(Task statement)
Below are the entries. Transcribe exactly the lines from the one with "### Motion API" through the one with "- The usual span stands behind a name", ends included, and leave out all others.

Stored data
================================
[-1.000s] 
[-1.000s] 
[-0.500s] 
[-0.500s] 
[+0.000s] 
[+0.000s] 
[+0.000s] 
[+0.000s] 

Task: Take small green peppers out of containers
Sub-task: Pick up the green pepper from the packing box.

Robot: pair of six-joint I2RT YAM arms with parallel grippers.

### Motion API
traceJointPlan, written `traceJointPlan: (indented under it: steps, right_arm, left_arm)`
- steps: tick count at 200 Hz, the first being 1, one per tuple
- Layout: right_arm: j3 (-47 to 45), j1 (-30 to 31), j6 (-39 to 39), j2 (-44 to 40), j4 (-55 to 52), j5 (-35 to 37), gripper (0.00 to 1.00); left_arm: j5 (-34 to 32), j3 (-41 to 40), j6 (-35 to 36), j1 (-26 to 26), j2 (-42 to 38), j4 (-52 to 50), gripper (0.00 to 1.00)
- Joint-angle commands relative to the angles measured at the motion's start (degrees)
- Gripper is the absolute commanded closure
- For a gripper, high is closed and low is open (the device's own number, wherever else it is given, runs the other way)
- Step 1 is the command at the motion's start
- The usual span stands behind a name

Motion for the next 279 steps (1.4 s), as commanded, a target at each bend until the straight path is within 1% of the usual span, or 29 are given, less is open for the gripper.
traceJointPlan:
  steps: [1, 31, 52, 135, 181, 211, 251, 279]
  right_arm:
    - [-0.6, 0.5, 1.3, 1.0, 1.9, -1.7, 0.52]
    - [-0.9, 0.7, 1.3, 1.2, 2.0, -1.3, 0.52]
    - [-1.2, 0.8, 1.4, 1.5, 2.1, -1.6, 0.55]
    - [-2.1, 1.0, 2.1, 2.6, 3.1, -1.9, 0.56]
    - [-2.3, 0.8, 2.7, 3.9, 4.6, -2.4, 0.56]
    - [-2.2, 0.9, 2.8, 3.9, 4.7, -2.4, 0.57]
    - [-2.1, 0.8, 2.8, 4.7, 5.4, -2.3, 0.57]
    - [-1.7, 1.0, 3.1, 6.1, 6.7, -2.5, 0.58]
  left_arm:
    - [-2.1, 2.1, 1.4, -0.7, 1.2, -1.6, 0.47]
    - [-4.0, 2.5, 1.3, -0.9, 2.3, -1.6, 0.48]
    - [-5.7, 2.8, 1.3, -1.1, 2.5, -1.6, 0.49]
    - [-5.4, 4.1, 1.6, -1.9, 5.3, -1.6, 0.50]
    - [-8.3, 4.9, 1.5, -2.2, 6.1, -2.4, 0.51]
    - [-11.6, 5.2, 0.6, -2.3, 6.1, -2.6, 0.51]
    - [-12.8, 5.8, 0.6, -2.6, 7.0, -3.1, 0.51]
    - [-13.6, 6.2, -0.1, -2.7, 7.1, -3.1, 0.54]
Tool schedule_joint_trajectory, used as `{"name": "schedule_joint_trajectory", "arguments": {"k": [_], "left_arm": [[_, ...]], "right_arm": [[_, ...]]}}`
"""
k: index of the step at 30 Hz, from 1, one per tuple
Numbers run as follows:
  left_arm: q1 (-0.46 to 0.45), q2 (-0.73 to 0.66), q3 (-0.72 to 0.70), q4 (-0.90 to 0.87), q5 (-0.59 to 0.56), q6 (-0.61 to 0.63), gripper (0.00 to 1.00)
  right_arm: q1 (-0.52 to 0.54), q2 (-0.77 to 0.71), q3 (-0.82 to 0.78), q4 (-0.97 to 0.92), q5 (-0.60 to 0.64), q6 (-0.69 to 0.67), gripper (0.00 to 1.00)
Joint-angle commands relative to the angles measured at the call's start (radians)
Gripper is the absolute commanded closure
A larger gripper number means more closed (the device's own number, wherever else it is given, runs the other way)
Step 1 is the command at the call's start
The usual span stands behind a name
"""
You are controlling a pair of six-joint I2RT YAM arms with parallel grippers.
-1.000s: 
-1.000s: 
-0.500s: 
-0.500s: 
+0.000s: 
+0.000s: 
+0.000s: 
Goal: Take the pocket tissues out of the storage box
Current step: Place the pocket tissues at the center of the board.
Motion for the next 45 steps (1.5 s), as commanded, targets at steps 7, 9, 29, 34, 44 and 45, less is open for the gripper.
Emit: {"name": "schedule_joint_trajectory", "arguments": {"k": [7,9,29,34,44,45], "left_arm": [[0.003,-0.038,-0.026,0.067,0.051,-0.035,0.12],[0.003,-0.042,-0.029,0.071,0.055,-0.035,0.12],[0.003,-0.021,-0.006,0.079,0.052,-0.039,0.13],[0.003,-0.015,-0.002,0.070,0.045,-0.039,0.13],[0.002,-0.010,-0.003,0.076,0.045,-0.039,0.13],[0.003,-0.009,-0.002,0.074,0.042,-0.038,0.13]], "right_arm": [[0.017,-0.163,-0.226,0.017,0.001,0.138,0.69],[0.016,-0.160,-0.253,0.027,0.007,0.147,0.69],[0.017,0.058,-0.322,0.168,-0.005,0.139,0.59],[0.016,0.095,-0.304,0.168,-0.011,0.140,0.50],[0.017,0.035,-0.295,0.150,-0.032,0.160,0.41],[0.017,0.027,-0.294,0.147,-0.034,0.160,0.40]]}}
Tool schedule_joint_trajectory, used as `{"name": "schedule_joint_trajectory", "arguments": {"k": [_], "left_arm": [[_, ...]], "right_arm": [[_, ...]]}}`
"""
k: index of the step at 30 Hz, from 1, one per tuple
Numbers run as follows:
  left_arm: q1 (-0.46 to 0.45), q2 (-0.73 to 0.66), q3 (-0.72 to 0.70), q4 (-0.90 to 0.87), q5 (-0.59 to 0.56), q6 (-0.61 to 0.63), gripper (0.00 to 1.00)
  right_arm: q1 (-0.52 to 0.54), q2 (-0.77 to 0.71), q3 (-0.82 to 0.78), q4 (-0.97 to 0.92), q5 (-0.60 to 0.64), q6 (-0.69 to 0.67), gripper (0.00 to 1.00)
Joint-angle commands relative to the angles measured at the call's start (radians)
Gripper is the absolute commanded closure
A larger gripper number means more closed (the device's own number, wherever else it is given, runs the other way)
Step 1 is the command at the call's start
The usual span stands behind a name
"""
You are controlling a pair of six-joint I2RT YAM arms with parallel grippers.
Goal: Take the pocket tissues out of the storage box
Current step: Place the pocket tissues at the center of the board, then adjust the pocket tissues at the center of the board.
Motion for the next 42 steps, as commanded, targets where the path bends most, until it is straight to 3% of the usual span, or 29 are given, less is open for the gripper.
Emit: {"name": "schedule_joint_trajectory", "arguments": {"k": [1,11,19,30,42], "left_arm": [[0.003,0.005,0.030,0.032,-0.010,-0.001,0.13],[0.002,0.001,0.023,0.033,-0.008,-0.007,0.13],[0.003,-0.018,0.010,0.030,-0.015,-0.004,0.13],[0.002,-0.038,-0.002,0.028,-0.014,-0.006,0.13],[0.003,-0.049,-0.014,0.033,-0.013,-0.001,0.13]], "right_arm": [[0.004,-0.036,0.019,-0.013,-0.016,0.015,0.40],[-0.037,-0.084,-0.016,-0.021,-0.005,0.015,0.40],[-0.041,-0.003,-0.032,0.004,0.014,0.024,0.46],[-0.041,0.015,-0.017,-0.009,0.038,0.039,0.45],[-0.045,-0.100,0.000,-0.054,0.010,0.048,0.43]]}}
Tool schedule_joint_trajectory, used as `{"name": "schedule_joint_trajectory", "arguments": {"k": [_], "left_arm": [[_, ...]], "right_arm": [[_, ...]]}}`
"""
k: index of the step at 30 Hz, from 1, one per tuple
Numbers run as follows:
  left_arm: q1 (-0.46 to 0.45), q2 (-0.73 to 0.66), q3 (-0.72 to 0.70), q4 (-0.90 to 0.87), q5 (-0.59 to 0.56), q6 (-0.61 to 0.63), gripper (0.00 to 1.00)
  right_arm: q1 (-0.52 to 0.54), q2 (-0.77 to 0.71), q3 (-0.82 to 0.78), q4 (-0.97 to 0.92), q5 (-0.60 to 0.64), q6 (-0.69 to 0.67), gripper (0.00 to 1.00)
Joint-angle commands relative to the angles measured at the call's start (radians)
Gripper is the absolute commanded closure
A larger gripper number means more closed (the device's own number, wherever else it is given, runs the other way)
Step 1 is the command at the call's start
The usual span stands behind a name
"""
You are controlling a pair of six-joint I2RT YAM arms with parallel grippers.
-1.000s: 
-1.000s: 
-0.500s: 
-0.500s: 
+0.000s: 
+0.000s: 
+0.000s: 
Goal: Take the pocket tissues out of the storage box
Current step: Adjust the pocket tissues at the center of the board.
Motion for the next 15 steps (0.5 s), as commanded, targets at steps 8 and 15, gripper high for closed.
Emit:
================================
(Exercise response)
### Motion API
traceJointPlan, written `traceJointPlan: (indented under it: steps, right_arm, left_arm)`
- steps: tick count at 200 Hz, the first being 1, one per tuple
- Layout: right_arm: j3 (-47 to 45), j1 (-30 to 31), j6 (-39 to 39), j2 (-44 to 40), j4 (-55 to 52), j5 (-35 to 37), gripper (0.00 to 1.00); left_arm: j5 (-34 to 32), j3 (-41 to 40), j6 (-35 to 36), j1 (-26 to 26), j2 (-42 to 38), j4 (-52 to 50), gripper (0.00 to 1.00)
- Joint-angle commands relative to the angles measured at the motion's start (degrees)
- Gripper is the absolute commanded closure
- For a gripper, high is closed and low is open (the device's own number, wherever else it is given, runs the other way)
- Step 1 is the command at the motion's start
- The usual span stands behind a name

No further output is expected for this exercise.